## DESCRIPTION OF THE TASK:
Retype the whole listing exactly.

Start of EXTRACTED DATA

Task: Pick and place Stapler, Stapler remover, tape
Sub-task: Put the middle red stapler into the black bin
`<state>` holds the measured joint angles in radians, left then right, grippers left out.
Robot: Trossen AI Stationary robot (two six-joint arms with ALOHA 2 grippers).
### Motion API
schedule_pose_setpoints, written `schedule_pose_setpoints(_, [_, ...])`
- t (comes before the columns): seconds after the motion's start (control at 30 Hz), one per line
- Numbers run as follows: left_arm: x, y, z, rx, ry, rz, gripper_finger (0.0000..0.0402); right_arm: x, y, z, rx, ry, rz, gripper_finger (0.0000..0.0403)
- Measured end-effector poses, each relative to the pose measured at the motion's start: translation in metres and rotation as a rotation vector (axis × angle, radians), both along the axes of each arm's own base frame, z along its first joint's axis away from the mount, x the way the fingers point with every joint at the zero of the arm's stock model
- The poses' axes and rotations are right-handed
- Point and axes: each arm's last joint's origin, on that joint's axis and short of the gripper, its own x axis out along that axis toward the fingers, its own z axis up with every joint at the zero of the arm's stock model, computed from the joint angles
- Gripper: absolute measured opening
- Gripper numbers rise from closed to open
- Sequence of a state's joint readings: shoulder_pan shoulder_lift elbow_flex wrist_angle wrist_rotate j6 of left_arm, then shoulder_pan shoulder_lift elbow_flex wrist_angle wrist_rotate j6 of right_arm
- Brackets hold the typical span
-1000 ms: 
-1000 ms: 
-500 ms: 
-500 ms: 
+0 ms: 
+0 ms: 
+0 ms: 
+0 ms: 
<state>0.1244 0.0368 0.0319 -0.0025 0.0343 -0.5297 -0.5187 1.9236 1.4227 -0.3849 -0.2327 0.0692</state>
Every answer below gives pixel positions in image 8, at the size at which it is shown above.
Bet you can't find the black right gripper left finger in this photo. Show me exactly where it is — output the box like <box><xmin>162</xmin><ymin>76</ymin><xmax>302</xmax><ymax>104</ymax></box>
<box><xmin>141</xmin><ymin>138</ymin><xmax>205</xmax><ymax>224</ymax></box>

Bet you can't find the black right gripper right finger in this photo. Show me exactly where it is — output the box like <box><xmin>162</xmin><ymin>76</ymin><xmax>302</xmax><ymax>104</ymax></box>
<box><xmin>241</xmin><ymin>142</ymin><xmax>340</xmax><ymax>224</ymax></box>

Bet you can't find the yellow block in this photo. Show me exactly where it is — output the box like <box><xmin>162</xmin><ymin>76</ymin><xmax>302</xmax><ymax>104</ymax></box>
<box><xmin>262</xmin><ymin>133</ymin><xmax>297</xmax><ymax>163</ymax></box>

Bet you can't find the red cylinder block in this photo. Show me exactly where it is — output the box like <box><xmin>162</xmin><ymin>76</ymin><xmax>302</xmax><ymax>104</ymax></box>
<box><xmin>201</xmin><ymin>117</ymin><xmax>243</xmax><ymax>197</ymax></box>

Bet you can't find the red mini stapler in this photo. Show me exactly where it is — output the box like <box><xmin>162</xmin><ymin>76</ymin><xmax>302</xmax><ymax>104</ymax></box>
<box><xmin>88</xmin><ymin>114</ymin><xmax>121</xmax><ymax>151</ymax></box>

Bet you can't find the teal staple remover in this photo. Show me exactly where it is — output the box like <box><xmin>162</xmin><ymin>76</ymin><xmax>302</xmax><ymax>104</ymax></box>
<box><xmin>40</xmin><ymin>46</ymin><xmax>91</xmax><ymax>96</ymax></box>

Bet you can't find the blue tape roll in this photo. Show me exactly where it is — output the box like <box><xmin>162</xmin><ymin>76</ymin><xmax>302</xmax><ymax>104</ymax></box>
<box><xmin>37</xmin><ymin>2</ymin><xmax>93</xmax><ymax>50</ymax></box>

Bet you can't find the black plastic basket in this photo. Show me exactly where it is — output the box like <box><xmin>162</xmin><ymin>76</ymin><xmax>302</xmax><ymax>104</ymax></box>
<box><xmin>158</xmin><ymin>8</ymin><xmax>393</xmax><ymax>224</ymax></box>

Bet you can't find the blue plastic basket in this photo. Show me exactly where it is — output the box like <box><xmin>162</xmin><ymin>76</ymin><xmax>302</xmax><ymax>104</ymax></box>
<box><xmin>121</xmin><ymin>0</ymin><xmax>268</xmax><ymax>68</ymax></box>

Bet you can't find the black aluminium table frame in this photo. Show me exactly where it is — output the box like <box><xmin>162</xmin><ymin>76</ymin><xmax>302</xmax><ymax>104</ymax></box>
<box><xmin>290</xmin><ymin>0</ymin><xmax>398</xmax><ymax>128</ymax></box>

End of EXTRACTED DATA

## ANSWER SECTION:
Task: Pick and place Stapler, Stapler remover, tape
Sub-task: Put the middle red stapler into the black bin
`<state>` holds the measured joint angles in radians, left then right, grippers left out.
Robot: Trossen AI Stationary robot (two six-joint arms with ALOHA 2 grippers).
### Motion API
schedule_pose_setpoints, written `schedule_pose_setpoints(_, [_, ...])`
- t (comes before the columns): seconds after the motion's start (control at 30 Hz), one per line
- Numbers run as follows: left_arm: x, y, z, rx, ry, rz, gripper_finger (0.0000..0.0402); right_arm: x, y, z, rx, ry, rz, gripper_finger (0.0000..0.0403)
- Measured end-effector poses, each relative to the pose measured at the motion's start: translation in metres and rotation as a rotation vector (axis × angle, radians), both along the axes of each arm's own base frame, z along its first joint's axis away from the mount, x the way the fingers point with every joint at the zero of the arm's stock model
- The poses' axes and rotations are right-handed
- Point and axes: each arm's last joint's origin, on that joint's axis and short of the gripper, its own x axis out along that axis toward the fingers, its own z axis up with every joint at the zero of the arm's stock model, computed from the joint angles
- Gripper: absolute measured opening
- Gripper numbers rise from closed to open
- Sequence of a state's joint readings: shoulder_pan shoulder_lift elbow_flex wrist_angle wrist_rotate j6 of left_arm, then shoulder_pan shoulder_lift elbow_flex wrist_angle wrist_rotate j6 of right_arm
- Brackets hold the typical span
-1000 ms: 
-1000 ms: 
-500 ms: 
-500 ms: 
+0 ms: 
+0 ms: 
+0 ms: 
+0 ms: 
<state>0.1244 0.0368 0.0319 -0.0025 0.0343 -0.5297 -0.5187 1.9236 1.4227 -0.3849 -0.2327 0.0692</state>
Every answer below gives pixel positions in image 8, at the size at which it is shown above.
Bet you can't find the black right gripper left finger in this photo. Show me exactly where it is — output the box like <box><xmin>162</xmin><ymin>76</ymin><xmax>302</xmax><ymax>104</ymax></box>
<box><xmin>141</xmin><ymin>138</ymin><xmax>205</xmax><ymax>224</ymax></box>

Bet you can't find the black right gripper right finger in this photo. Show me exactly where it is — output the box like <box><xmin>162</xmin><ymin>76</ymin><xmax>302</xmax><ymax>104</ymax></box>
<box><xmin>241</xmin><ymin>142</ymin><xmax>340</xmax><ymax>224</ymax></box>

Bet you can't find the yellow block in this photo. Show me exactly where it is — output the box like <box><xmin>162</xmin><ymin>76</ymin><xmax>302</xmax><ymax>104</ymax></box>
<box><xmin>262</xmin><ymin>133</ymin><xmax>297</xmax><ymax>163</ymax></box>

Bet you can't find the red cylinder block in this photo. Show me exactly where it is — output the box like <box><xmin>162</xmin><ymin>76</ymin><xmax>302</xmax><ymax>104</ymax></box>
<box><xmin>201</xmin><ymin>117</ymin><xmax>243</xmax><ymax>197</ymax></box>

Bet you can't find the red mini stapler in this photo. Show me exactly where it is — output the box like <box><xmin>162</xmin><ymin>76</ymin><xmax>302</xmax><ymax>104</ymax></box>
<box><xmin>88</xmin><ymin>114</ymin><xmax>121</xmax><ymax>151</ymax></box>

Bet you can't find the teal staple remover in this photo. Show me exactly where it is — output the box like <box><xmin>162</xmin><ymin>76</ymin><xmax>302</xmax><ymax>104</ymax></box>
<box><xmin>40</xmin><ymin>46</ymin><xmax>91</xmax><ymax>96</ymax></box>

Bet you can't find the blue tape roll in this photo. Show me exactly where it is — output the box like <box><xmin>162</xmin><ymin>76</ymin><xmax>302</xmax><ymax>104</ymax></box>
<box><xmin>37</xmin><ymin>2</ymin><xmax>93</xmax><ymax>50</ymax></box>

Bet you can't find the black plastic basket in this photo. Show me exactly where it is — output the box like <box><xmin>162</xmin><ymin>76</ymin><xmax>302</xmax><ymax>104</ymax></box>
<box><xmin>158</xmin><ymin>8</ymin><xmax>393</xmax><ymax>224</ymax></box>

Bet you can't find the blue plastic basket in this photo. Show me exactly where it is — output the box like <box><xmin>162</xmin><ymin>76</ymin><xmax>302</xmax><ymax>104</ymax></box>
<box><xmin>121</xmin><ymin>0</ymin><xmax>268</xmax><ymax>68</ymax></box>

Bet you can't find the black aluminium table frame in this photo. Show me exactly where it is — output the box like <box><xmin>162</xmin><ymin>76</ymin><xmax>302</xmax><ymax>104</ymax></box>
<box><xmin>290</xmin><ymin>0</ymin><xmax>398</xmax><ymax>128</ymax></box>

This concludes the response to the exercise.